Almost nobody left; the team spirit was just too strong. By the summer of 1998, activity was so frenetic that the team was spending almost all their waking hours together, either hunched over their desks arranging deals or letting off steam at bars after long work hours. In other departments of the bank, there was a long-standing tradition that brokers would take traders out in the evenings to party. The credit derivatives group was so new that there was no such tradition, so the BISTRO group took themselves out, heading to Harry’s Bar or the Bull and Bear or Wall Street bars, or sometimes to Atlantic City for a wild night of gambling. O
n warm summer weekends they would head out to Long Island, where Masters and Demchak had each spent some of their swelling pay on beachfront houses. They were always together. “We just hung out 24/7. It was incredibly intense,” Terri Duhon later recalled. For some, the intensity took its toll on their family lives, prompting several divorces.
Inside the office, the team increasingly developed its own subculture. When they had a moment free from arranging deals, they would stage contests on the trading floor to see who could throw a Frisbee or a baseball farthest before a computer screen was hit. Once, Masters declared she wanted to celebrate “bow tie” day, so the team arrived wearing cheap, colorful ties, to the astonishment of the rest of the bank.

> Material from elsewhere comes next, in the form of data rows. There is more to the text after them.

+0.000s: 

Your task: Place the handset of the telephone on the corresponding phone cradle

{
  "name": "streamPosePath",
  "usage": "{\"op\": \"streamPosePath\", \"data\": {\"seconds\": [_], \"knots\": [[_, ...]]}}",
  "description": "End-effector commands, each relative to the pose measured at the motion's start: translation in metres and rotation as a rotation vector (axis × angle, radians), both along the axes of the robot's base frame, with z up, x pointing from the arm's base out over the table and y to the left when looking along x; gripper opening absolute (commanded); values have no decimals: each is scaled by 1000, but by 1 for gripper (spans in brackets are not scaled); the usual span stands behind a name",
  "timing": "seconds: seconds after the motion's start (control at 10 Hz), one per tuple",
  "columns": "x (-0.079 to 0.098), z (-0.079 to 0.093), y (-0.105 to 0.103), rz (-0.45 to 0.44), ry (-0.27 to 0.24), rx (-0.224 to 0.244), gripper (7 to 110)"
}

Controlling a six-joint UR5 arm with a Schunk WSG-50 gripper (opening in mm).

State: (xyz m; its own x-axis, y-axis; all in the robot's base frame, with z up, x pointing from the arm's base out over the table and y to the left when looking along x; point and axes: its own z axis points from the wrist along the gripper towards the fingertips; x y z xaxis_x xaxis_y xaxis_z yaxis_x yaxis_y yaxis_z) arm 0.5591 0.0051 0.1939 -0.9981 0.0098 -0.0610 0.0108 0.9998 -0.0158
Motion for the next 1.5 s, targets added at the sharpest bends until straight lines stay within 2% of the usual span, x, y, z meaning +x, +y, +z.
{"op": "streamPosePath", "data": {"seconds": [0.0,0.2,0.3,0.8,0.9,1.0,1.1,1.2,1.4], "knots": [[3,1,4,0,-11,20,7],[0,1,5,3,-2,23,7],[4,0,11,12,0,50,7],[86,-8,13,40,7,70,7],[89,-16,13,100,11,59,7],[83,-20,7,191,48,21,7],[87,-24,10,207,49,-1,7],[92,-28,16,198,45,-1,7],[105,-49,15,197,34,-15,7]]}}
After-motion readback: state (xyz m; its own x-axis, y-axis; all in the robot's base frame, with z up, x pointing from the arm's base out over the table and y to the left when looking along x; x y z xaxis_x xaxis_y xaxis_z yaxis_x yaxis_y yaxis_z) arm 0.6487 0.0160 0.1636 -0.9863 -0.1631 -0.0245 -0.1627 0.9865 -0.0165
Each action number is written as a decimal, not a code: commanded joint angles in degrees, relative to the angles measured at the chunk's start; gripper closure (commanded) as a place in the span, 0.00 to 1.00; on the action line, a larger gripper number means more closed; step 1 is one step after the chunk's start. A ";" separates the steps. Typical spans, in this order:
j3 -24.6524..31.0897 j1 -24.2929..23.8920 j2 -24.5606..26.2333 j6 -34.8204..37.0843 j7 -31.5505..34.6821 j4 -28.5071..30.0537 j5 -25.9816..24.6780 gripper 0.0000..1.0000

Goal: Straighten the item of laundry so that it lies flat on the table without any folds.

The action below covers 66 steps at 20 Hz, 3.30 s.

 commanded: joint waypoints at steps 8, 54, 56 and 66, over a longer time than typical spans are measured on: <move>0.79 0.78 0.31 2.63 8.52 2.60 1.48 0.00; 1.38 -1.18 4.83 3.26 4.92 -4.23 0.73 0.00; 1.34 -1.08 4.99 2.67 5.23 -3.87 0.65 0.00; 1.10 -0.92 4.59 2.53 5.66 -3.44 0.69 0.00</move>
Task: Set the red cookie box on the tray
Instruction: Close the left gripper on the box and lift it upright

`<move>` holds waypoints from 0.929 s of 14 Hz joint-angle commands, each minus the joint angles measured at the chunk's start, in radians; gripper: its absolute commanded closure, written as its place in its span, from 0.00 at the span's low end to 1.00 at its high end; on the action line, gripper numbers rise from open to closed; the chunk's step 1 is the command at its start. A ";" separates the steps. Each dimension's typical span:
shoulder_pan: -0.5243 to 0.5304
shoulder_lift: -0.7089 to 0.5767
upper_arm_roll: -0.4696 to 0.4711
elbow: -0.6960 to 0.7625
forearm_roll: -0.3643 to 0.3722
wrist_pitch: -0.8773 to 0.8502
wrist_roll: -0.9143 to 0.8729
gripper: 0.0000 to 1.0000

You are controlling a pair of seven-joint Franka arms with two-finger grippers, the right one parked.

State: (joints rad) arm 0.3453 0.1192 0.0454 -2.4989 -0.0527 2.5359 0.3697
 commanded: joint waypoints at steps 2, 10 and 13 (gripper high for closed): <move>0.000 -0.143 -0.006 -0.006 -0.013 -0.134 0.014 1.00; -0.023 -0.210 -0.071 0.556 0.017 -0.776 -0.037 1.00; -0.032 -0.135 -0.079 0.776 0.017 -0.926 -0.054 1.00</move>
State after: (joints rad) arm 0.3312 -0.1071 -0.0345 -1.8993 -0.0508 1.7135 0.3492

Pranks proliferated. One trader took to stripping down to his underwear “to let the air in” after all-night sessions arranging deals. A salesman started nicknaming all his clients after famous soccer players in the bank’s internal sales reports. When the regulators suddenly visited one day and demanded to see the team’s books, Demchak had to explain why “David Beckham” was buying BISTRO notes on a massive scale.
Other divisions sometimes complained that the antics were getting out of hand, that Demchak was becoming “boorish” and the team was behaving like a frat house. Demchak brushed aside the complaints as sniping due to jealousy. He wasn’t worried; he knew his team was slavishly devoted to him, to Hancock, and, most important, to the mission of proving the revolutionary implications of credit derivatives. “Yes, it was a bit like a frat culture at times,” Demchak would later recall with a wistful smile. “But we had an amazing team spirit, it was just an amazing time. And, of course, we assumed it would last forever.”